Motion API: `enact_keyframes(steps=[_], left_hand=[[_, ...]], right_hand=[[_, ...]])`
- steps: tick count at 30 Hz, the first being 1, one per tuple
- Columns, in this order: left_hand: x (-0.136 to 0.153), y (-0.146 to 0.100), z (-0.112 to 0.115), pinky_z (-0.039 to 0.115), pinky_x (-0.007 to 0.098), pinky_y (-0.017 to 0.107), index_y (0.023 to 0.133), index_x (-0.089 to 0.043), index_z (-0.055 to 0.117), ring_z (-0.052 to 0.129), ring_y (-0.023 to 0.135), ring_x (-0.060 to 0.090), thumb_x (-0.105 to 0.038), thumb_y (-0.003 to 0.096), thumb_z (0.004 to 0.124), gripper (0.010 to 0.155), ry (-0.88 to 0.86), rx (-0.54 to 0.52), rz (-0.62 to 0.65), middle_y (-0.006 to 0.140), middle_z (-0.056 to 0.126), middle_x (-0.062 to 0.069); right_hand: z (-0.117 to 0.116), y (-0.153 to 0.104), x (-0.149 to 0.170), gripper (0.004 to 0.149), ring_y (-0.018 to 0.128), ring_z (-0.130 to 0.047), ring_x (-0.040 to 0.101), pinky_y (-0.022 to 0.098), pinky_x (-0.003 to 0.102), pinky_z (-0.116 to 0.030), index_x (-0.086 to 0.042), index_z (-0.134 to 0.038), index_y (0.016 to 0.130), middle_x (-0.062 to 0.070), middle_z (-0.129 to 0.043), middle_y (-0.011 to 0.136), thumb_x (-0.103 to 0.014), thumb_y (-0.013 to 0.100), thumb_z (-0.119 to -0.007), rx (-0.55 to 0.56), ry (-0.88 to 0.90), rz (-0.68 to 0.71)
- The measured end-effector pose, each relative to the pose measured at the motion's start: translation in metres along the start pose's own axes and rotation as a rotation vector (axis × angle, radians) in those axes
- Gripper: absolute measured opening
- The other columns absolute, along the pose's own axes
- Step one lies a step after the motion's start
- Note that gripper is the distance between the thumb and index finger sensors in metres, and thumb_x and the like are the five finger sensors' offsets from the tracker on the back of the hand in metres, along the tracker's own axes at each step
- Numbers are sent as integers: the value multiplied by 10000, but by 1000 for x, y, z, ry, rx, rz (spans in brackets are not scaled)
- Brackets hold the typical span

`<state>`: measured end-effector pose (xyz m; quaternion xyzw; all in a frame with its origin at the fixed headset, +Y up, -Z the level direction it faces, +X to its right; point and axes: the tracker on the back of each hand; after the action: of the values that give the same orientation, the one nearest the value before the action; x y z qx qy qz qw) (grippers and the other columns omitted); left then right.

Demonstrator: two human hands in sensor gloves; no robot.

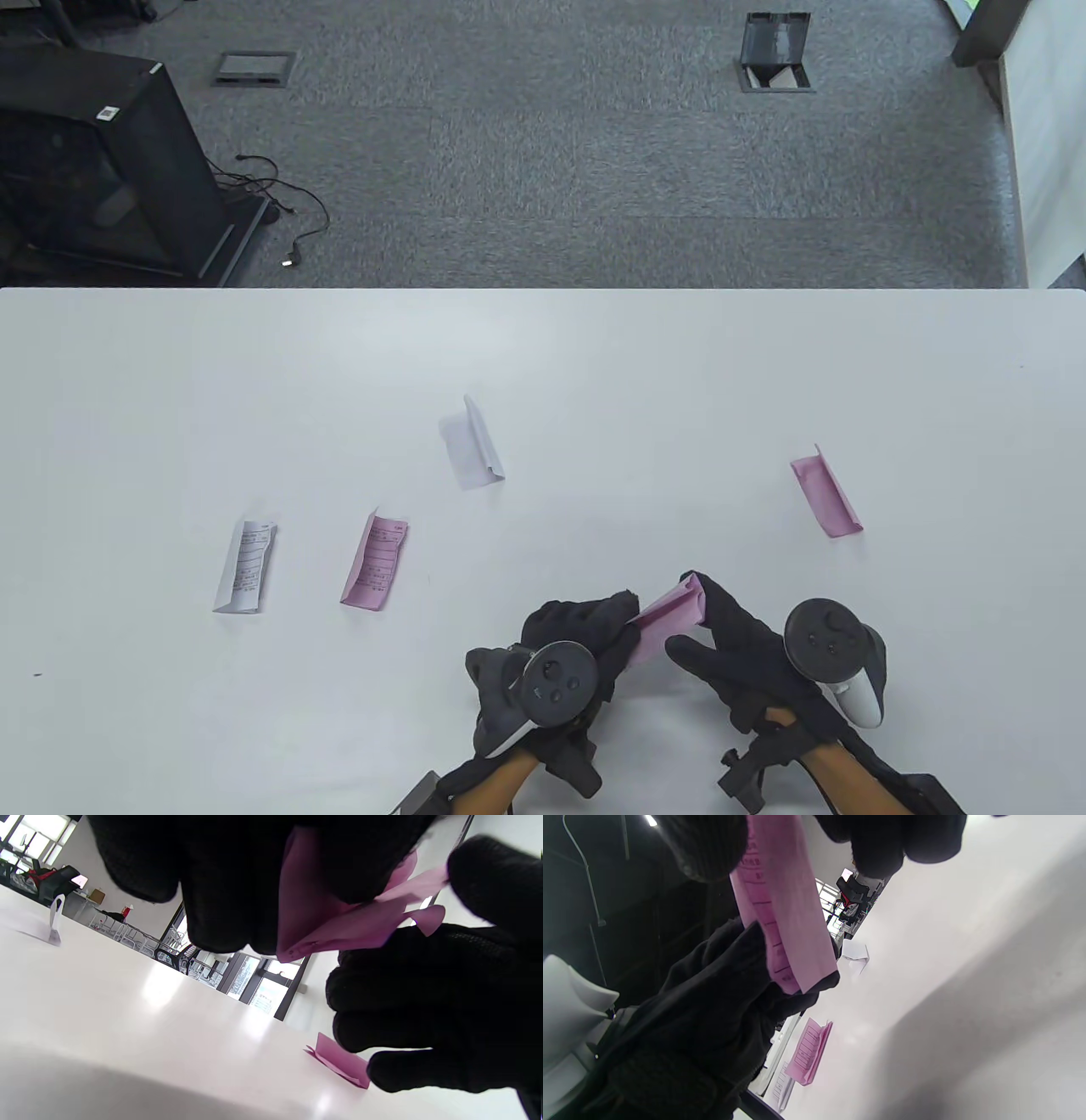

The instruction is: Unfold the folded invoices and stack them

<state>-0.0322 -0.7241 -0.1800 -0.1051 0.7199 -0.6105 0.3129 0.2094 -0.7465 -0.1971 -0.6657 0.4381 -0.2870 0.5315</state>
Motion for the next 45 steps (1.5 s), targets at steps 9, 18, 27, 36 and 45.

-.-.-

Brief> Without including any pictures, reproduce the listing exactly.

Reply>
Motion API: `enact_keyframes(steps=[_], left_hand=[[_, ...]], right_hand=[[_, ...]])`
- steps: tick count at 30 Hz, the first being 1, one per tuple
- Columns, in this order: left_hand: x (-0.136 to 0.153), y (-0.146 to 0.100), z (-0.112 to 0.115), pinky_z (-0.039 to 0.115), pinky_x (-0.007 to 0.098), pinky_y (-0.017 to 0.107), index_y (0.023 to 0.133), index_x (-0.089 to 0.043), index_z (-0.055 to 0.117), ring_z (-0.052 to 0.129), ring_y (-0.023 to 0.135), ring_x (-0.060 to 0.090), thumb_x (-0.105 to 0.038), thumb_y (-0.003 to 0.096), thumb_z (0.004 to 0.124), gripper (0.010 to 0.155), ry (-0.88 to 0.86), rx (-0.54 to 0.52), rz (-0.62 to 0.65), middle_y (-0.006 to 0.140), middle_z (-0.056 to 0.126), middle_x (-0.062 to 0.069); right_hand: z (-0.117 to 0.116), y (-0.153 to 0.104), x (-0.149 to 0.170), gripper (0.004 to 0.149), ring_y (-0.018 to 0.128), ring_z (-0.130 to 0.047), ring_x (-0.040 to 0.101), pinky_y (-0.022 to 0.098), pinky_x (-0.003 to 0.102), pinky_z (-0.116 to 0.030), index_x (-0.086 to 0.042), index_z (-0.134 to 0.038), index_y (0.016 to 0.130), middle_x (-0.062 to 0.070), middle_z (-0.129 to 0.043), middle_y (-0.011 to 0.136), thumb_x (-0.103 to 0.014), thumb_y (-0.013 to 0.100), thumb_z (-0.119 to -0.007), rx (-0.55 to 0.56), ry (-0.88 to 0.90), rz (-0.68 to 0.71)
- The measured end-effector pose, each relative to the pose measured at the motion's start: translation in metres along the start pose's own axes and rotation as a rotation vector (axis × angle, radians) in those axes
- Gripper: absolute measured opening
- The other columns absolute, along the pose's own axes
- Step one lies a step after the motion's start
- Note that gripper is the distance between the thumb and index finger sensors in metres, and thumb_x and the like are the five finger sensors' offsets from the tracker on the back of the hand in metres, along the tracker's own axes at each step
- Numbers are sent as integers: the value multiplied by 10000, but by 1000 for x, y, z, ry, rx, rz (spans in brackets are not scaled)
- Brackets hold the typical span

`<state>`: measured end-effector pose (xyz m; quaternion xyzw; all in a frame with its origin at the fixed headset, +Y up, -Z the level direction it faces, +X to its right; point and axes: the tracker on the back of each hand; after the action: of the values that give the same orientation, the one nearest the value before the action; x y z qx qy qz qw) (grippers and the other columns omitted); left then right.

Demonstrator: two human hands in sensor gloves; no robot.


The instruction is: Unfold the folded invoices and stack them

<state>-0.0322 -0.7241 -0.1800 -0.1051 0.7199 -0.6105 0.3129 0.2094 -0.7465 -0.1971 -0.6657 0.4381 -0.2870 0.5315</state>
Motion for the next 45 steps (1.5 s), targets at steps 9, 18, 27, 36 and 45.

The answer is finished.